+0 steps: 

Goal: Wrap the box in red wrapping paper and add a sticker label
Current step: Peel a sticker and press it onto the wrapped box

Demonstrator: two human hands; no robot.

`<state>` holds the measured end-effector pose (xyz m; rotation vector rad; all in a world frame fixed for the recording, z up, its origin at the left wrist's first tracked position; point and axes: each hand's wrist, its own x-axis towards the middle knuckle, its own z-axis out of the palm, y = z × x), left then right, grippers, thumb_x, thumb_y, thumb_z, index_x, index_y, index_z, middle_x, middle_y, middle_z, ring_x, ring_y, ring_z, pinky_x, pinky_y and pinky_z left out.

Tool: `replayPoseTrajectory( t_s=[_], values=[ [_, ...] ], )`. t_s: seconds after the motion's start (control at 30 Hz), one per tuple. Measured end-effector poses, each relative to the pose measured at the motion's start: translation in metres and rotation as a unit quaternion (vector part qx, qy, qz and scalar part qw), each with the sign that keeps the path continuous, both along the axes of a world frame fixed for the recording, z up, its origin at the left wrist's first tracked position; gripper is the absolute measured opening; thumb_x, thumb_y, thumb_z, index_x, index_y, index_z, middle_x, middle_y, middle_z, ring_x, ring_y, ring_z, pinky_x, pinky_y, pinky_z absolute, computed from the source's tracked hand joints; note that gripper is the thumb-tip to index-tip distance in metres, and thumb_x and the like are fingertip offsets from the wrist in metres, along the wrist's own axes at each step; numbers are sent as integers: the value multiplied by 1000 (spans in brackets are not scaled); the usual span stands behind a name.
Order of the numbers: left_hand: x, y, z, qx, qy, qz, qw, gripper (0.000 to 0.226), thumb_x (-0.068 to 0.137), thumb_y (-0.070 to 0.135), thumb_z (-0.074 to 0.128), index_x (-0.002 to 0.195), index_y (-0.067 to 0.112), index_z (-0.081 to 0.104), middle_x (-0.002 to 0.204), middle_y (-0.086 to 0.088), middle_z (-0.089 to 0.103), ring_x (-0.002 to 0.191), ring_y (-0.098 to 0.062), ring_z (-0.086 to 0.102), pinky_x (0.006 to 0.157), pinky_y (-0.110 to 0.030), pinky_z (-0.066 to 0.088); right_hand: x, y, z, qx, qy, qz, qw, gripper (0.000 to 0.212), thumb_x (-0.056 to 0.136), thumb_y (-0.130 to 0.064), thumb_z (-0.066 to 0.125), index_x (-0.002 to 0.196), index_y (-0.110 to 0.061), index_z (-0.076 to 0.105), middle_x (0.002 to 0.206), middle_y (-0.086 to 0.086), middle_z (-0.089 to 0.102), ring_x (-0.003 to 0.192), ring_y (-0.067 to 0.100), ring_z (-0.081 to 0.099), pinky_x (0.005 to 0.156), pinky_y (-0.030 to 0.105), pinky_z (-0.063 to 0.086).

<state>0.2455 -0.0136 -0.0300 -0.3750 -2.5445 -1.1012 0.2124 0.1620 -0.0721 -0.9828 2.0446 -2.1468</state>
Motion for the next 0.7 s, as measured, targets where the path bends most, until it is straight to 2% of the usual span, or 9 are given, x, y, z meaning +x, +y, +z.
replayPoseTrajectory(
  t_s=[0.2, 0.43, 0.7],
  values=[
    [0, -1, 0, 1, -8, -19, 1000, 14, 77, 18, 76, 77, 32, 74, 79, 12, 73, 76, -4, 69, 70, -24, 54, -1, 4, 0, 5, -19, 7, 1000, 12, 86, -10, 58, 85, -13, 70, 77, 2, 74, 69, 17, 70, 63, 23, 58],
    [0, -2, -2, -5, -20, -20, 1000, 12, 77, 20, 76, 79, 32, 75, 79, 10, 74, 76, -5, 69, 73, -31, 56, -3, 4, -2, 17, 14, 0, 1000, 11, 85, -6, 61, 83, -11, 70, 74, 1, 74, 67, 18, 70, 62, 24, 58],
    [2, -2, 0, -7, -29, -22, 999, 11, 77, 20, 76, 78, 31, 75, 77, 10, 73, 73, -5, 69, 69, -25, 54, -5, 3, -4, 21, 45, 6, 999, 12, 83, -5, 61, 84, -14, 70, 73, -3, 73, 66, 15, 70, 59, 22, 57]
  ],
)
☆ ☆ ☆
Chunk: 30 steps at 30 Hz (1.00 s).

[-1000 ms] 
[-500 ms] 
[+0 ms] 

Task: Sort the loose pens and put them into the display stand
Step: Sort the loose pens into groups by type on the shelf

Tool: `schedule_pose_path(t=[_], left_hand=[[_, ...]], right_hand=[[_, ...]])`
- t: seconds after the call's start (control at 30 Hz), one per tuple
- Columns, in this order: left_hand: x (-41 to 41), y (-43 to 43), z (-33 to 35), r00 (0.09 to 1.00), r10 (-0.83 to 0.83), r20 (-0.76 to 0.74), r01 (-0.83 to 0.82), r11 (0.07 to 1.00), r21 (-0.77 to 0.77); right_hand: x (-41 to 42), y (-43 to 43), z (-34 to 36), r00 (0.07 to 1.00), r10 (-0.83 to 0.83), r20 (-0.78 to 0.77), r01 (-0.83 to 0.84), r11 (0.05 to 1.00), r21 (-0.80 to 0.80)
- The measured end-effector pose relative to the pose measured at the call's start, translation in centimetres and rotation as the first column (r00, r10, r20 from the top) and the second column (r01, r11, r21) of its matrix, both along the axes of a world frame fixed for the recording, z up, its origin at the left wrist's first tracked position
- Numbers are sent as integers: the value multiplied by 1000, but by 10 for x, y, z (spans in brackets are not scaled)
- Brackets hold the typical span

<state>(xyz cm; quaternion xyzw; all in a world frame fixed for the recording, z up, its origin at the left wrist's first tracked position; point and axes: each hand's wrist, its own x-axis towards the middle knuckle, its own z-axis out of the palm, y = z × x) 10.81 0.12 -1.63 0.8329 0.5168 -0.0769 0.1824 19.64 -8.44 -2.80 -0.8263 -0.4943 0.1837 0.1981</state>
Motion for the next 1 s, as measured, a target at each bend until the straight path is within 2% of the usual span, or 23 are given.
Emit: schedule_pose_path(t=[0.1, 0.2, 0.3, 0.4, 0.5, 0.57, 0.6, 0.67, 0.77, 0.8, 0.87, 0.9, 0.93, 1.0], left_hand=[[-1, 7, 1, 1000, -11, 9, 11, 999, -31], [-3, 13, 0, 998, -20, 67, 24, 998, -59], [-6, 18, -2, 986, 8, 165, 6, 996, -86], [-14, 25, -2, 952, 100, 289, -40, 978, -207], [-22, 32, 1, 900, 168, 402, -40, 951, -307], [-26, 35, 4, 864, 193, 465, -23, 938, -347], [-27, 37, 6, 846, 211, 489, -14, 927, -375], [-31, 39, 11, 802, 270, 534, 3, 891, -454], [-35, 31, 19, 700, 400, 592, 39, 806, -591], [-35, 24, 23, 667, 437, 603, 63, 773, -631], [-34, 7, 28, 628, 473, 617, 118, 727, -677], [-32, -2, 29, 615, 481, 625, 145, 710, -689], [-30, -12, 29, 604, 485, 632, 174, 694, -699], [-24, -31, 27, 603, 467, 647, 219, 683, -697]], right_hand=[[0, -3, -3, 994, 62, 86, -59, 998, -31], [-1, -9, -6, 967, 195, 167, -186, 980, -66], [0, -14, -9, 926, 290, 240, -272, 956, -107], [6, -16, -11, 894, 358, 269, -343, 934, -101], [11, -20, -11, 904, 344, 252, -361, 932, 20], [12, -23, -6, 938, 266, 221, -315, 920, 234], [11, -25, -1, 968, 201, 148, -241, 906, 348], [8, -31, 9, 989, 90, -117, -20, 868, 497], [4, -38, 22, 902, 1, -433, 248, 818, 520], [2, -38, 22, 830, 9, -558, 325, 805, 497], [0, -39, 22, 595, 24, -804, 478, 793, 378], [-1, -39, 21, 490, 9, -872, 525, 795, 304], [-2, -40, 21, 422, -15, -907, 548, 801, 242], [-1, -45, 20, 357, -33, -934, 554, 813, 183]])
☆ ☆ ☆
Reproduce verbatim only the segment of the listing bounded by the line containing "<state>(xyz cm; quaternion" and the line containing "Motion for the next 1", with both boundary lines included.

<state>(xyz cm; quaternion xyzw; all in a world frame fixed for the recording, z up, its origin at the left wrist's first tracked position; point and axes: each hand's wrist, its own x-axis towards the middle knuckle, its own z-axis out of the palm, y = z × x) 10.81 0.12 -1.63 0.8329 0.5168 -0.0769 0.1824 19.64 -8.44 -2.80 -0.8263 -0.4943 0.1837 0.1981</state>
Motion for the next 1 s, as measured, a target at each bend until the straight path is within 2% of the usual span, or 23 are given.

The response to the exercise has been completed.